EXERCISE INSTRUCTIONS
Scan the records below for the line containing "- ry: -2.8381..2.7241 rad" and the line containing "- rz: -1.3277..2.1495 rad". Copy both, plus every line between, exactly.

(SUPPLIED INFORMATION Opens)

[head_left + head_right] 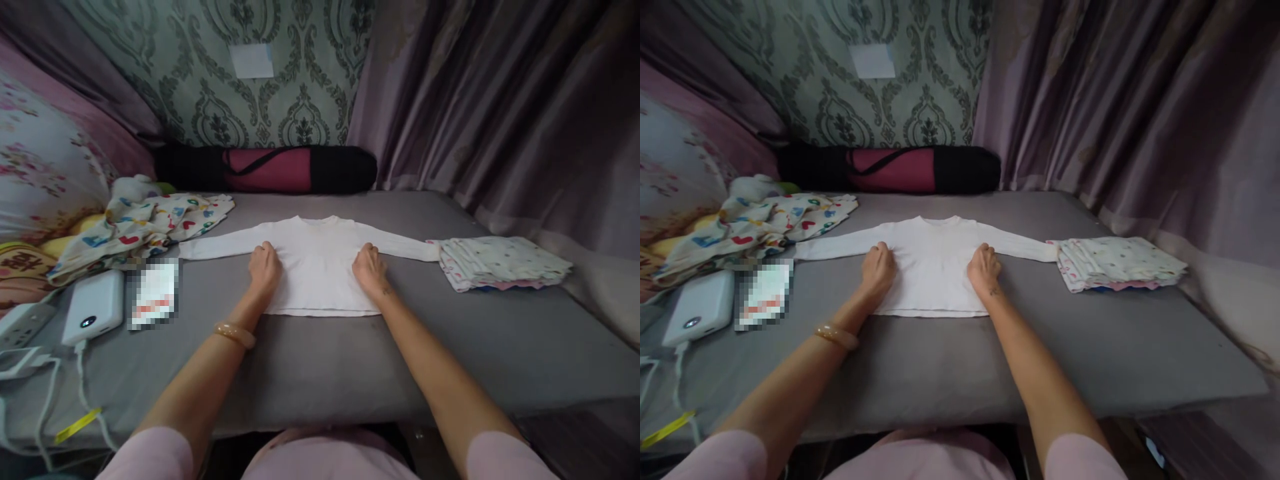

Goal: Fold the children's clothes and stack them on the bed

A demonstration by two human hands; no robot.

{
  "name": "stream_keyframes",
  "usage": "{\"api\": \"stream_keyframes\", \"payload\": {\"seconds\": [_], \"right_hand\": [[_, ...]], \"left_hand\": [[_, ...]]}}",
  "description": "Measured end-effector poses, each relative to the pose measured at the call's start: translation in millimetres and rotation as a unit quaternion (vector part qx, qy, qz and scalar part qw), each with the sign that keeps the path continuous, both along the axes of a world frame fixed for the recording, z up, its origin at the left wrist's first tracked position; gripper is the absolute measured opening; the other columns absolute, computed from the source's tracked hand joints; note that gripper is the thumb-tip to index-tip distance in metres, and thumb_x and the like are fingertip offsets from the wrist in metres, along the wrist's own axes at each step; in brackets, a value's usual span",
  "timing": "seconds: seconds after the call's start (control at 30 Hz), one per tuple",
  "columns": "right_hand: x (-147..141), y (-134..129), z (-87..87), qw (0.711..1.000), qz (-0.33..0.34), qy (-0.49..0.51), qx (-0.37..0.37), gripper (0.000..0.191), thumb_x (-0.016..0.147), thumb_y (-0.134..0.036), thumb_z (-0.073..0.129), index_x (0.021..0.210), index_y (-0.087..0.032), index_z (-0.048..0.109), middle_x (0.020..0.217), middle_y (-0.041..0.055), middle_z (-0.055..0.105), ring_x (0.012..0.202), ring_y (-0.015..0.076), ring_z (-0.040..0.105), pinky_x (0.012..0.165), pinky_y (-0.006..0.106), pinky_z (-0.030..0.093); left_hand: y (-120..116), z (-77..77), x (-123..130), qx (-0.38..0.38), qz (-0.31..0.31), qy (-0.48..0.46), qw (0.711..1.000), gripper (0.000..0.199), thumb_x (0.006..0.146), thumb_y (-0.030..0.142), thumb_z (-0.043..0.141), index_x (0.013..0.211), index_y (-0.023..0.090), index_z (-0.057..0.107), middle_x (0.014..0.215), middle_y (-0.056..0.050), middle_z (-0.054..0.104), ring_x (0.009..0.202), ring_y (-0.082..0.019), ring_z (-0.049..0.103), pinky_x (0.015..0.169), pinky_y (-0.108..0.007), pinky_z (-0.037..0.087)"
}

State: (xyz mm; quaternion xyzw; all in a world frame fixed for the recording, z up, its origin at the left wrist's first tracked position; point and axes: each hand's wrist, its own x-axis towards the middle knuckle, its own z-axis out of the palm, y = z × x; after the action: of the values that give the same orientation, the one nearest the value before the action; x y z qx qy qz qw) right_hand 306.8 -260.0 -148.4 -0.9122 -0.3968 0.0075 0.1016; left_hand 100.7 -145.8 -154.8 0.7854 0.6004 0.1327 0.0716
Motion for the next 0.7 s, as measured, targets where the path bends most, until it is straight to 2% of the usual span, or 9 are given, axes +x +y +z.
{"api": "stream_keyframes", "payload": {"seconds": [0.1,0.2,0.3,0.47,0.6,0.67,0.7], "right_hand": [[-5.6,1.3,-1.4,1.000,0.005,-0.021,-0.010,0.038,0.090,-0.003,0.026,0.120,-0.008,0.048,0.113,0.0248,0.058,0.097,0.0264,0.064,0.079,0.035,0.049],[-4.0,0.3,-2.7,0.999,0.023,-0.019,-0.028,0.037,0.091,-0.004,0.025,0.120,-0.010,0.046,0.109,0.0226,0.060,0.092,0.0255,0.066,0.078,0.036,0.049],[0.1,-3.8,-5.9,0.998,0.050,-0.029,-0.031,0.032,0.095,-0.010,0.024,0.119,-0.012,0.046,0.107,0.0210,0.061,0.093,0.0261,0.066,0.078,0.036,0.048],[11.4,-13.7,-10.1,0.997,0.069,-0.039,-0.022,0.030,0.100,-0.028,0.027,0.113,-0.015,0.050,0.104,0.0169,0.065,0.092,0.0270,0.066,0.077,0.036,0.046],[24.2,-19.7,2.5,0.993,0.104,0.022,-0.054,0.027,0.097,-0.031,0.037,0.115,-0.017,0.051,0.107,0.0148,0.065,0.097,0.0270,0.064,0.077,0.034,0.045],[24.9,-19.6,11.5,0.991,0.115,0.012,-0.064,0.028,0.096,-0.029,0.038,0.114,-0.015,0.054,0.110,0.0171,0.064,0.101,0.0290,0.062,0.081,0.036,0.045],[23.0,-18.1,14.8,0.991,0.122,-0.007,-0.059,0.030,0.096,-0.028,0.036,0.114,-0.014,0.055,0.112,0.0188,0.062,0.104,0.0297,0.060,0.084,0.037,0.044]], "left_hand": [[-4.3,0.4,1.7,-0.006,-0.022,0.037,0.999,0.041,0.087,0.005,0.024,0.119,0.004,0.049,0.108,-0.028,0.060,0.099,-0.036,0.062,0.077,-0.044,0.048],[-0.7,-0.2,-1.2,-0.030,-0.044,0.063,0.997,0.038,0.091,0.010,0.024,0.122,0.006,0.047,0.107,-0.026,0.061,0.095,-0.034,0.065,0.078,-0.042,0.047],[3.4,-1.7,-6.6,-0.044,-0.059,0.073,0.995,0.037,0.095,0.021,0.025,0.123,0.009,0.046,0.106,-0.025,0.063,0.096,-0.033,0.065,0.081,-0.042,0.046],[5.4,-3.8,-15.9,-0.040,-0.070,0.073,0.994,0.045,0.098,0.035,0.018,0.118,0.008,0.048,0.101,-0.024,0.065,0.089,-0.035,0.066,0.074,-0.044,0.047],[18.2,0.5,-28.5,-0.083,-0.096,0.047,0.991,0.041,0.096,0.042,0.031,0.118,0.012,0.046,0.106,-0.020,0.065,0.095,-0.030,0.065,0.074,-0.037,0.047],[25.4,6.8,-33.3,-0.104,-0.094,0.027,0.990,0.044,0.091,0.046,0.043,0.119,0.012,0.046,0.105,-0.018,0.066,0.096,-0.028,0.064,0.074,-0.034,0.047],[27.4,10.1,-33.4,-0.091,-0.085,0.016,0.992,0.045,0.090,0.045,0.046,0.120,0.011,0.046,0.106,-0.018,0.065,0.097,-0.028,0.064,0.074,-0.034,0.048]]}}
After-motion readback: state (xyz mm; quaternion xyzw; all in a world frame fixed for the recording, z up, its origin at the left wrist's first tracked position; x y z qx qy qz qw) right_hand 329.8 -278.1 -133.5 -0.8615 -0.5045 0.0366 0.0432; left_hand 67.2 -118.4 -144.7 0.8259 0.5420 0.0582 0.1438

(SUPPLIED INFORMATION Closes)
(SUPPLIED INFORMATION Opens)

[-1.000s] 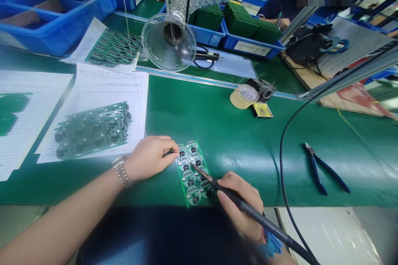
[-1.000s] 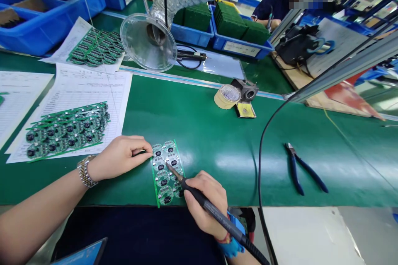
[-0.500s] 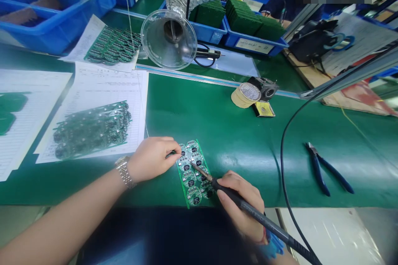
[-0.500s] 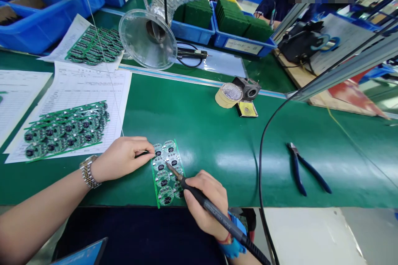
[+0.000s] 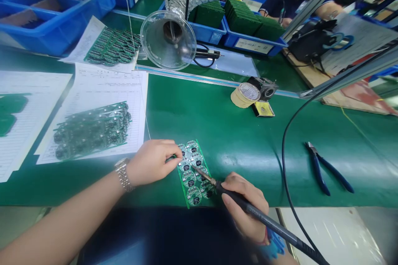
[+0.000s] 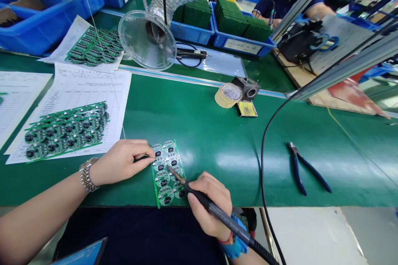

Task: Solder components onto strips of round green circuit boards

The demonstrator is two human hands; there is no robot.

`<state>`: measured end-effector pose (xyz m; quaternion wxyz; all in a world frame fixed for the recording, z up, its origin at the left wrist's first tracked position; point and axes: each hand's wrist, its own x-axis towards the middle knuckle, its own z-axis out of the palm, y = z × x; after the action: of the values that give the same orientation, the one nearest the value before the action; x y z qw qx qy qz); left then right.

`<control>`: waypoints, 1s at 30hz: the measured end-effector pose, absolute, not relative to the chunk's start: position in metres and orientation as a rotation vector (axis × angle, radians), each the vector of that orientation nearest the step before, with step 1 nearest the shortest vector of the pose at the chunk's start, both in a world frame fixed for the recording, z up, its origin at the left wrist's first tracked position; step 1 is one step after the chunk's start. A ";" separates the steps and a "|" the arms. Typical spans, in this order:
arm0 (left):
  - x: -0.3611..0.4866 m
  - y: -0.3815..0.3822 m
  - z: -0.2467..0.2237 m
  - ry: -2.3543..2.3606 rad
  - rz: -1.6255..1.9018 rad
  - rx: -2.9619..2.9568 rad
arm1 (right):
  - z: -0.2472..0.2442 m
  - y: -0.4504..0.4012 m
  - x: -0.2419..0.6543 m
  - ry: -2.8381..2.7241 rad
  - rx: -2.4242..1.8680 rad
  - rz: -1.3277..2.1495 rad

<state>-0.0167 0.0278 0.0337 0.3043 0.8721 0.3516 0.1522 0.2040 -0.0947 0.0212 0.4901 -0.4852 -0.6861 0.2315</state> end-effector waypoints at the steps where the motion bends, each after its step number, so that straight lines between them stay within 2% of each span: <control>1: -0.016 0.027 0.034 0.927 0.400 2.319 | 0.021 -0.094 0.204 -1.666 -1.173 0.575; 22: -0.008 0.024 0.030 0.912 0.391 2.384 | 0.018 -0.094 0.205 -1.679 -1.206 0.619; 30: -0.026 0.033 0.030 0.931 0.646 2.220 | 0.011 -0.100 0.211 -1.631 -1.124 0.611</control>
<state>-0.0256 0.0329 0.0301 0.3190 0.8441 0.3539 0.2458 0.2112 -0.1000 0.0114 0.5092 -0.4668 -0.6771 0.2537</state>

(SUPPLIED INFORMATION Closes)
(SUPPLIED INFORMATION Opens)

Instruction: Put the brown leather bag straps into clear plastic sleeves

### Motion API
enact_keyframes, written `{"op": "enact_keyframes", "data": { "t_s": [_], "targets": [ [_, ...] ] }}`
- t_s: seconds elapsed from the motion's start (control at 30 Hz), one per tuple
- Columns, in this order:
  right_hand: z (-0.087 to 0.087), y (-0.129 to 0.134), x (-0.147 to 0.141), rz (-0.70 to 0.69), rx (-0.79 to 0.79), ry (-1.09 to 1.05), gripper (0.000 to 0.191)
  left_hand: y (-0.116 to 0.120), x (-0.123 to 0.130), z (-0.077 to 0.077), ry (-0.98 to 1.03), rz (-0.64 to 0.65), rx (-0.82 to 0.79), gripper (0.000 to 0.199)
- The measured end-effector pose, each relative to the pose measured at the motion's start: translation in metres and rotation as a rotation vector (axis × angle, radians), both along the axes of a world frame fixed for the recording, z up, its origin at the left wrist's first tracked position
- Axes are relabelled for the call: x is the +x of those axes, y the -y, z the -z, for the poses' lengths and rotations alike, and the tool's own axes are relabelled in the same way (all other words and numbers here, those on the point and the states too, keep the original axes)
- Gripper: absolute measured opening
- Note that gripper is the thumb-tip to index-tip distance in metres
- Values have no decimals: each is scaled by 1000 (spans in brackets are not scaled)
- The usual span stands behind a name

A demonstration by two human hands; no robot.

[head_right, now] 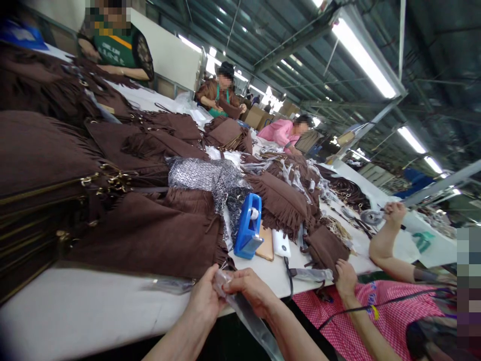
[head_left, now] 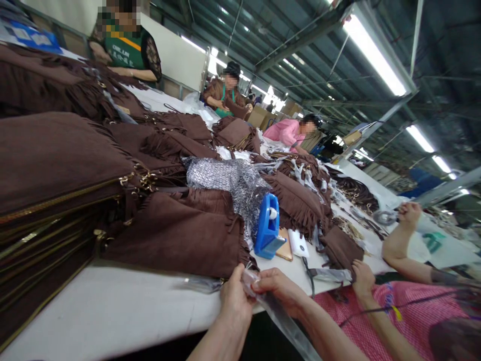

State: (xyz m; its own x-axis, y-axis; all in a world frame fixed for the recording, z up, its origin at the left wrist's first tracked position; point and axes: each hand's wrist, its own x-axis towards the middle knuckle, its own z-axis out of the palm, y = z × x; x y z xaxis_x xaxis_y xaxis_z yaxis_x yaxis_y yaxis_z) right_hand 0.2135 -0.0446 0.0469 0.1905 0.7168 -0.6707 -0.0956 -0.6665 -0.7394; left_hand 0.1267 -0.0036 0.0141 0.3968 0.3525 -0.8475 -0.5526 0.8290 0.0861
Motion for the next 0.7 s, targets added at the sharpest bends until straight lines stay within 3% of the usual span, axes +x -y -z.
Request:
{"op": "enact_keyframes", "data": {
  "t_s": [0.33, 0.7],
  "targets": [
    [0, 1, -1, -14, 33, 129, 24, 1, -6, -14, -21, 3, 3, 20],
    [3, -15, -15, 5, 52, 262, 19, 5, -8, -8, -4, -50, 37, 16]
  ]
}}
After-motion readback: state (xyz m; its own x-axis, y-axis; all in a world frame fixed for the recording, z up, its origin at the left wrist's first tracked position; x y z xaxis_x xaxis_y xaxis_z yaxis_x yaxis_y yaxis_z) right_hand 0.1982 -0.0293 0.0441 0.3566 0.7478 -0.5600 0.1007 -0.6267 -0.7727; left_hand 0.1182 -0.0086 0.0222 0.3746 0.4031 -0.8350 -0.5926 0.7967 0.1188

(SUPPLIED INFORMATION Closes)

SOLUTION TO THE PROBLEM
  - ry: -2.8381..2.7241 rad
  - rx: -2.4242..1.8680 rad
  - rz: -1.3277..2.1495 rad

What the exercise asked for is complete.